In March, I attended The Insight Show in London. This event has grown and grown in recent years, thanks to its partnership with Marketing Week, the U.K.-based website covering all aspects of the industry. From walking around the show and talking to partners, one expression seemed to keep coming up in conversations: “artificial intelligence.”
It’s a little funny that AI—a term I used to associate with science fiction—is increasingly being used within the marketing research sector. This got me thinking about its impacts, not only now but also into the future.
So what is “artificial intelligence,” anyway?
To truly understand AI’s effect on marketing research, I think it’s essential to be clear exactly what we’re talking about when we say “artificial intelligence.” In all honesty, I think many organizations in many sectors boast about deploying AI to sound cool and forward-thinking, but the vast majority don’t use actually use AI at all.
Artificial intelligence is learning undertaken by machines to understand trends and key insights, which can then be adapted for a range of scenarios. To be clear, this is not the same thing as “automation.” That term is widely used throughout the sector to describe the speeding up of many processes—from recruiting a sample to data collection to analysis. However, automation can’t learn, and it needs human intervention to change.
Learning is what separates AI from automation.
So how has marketing research adopted AI?
When it comes to marketing research, AI can come in many forms, but two of the ones in which I’m most interested are social media listening and community engagement.
Social media listening
The ability to listen to people’s thoughts on social media is now widely accessible through organizations such as BrandWatch and Crimson Hexagon. Sometimes referred to as Big Qual, this technique involves using artificial intelligence and applying analytical techniques to big data, which can then be distilled into actionable results and insights to impact the bottom line.
Using AI, social listening devices can now offer insight on sentiments being shared across multiple languages. According to Hootsuite, 326 million people actively use Twitter every month. Think about the incredible combined number of comments these individuals are posting! Applying AI on this sort of large scale reduces the time it takes to analyze responses from days to seconds. (This is particularly the case when thinking about open-ended responses.)
Community engagement
Behavioural predictions help identify those individuals within a community who are at risk of disengagement. Traditionally, this would take days for a researcher to understand, but the AI greatly speeds up the process. This allows moderators to more efficiently use their resources to decide how to manage a situation, rather than spending time trying to find those at-risk individuals in the first place.
Using behavioural predictions, AI can understand and analyze the number of times someone has logged in to their community panel, the specific pages they visited, and the time they have spent on the website. This helps build a picture of an engaged individual in comparison to a disengaged person. With more data and predictive capabilities, researchers equipped with AI will be able to offer support or support to someone before that person becomes disengaged. The result is reduced dropout rates.
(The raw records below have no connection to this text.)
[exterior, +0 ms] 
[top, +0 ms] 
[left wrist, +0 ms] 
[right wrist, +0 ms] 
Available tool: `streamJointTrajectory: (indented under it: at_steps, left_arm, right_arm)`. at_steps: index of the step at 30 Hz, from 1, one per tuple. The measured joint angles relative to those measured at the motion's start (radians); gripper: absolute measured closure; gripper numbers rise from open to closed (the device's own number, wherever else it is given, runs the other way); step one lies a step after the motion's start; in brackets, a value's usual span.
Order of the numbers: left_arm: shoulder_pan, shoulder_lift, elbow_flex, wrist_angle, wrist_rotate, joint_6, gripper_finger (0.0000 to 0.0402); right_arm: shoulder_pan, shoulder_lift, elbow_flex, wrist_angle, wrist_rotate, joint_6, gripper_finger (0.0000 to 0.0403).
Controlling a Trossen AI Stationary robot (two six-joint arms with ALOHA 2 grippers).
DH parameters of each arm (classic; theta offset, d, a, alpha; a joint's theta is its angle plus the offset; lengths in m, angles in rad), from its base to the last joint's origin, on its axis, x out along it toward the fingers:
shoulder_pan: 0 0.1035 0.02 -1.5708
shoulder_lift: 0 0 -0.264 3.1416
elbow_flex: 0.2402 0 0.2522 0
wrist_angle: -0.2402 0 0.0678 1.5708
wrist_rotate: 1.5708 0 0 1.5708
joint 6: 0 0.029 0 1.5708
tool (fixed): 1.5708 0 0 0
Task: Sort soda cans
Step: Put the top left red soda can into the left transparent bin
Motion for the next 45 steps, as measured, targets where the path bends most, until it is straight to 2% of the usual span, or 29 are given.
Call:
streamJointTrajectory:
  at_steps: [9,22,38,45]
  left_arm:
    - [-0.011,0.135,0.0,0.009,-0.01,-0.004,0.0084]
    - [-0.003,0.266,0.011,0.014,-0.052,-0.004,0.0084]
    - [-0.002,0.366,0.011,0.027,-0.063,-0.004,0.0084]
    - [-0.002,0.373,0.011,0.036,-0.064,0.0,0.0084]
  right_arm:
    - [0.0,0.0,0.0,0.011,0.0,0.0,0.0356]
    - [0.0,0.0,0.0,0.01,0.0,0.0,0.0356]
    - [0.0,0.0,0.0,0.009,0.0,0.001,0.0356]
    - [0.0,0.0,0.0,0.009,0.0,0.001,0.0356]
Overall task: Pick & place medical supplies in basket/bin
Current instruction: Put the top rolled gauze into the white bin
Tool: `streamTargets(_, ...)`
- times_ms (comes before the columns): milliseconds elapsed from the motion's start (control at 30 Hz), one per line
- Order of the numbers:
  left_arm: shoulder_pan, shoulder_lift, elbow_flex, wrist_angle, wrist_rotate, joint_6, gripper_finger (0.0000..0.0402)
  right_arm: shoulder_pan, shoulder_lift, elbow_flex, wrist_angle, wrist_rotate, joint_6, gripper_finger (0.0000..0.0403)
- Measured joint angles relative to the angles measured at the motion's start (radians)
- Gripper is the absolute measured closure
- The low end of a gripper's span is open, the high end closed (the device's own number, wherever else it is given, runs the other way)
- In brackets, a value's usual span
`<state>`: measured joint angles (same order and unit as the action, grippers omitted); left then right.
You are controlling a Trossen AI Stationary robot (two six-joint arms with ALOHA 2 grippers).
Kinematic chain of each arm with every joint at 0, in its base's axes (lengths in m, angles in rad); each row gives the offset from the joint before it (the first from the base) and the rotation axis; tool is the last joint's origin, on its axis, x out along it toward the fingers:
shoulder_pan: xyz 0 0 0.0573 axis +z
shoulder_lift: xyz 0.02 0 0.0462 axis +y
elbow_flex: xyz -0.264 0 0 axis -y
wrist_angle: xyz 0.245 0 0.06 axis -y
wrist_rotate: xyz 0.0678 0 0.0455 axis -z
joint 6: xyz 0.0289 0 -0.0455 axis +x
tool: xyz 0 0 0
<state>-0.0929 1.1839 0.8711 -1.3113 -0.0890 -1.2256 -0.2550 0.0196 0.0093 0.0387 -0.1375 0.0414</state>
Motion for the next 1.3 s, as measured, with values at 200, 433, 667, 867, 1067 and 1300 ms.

What does the future hold for artificial intelligence?
Artificial intelligence isn’t perfect yet, but progress is continually being made. Although it is very hard to predict where AI could be taken in the marketing research sector, certain areas have been developing at a rapid pace. One example can be found with chatbots, which are computer programs designed to simulate conversation with human users.
At the moment, most chatbots are driven by pre-programmed questions, presented via a user interface on an organization’s website. Increasingly, though, advanced chatbots are becoming able to interpret answers from respondents in a way that allows followup questions to be tailored to that user’s individual needs. This is where a chatbot and the online conversation format evolves to the next stage—virtual moderators for websites.
How will the marketing research sector be affected?
I’ve heard concerns that automation and AI could have a substantial impact on jobs in the marketing research sector, but I honestly don’t see this to be the case. As I mentioned, artificial intelligence is helping researchers by taking away mundane tasks that otherwise take days. As a result, the human researchers can better analyze the data to make real outcomes with their work.
With the continued evolution of AI, I see the role of marketing researchers changing. There will be more emphasis on their ability to do a deep dive into the data in order to truly understand what an individual or respondent is saying and how the results can have an impact on a business. For marketing research and insight professionals to make the most of a technology this powerful (and still not fully understood), all avenues and applications must be fully explored.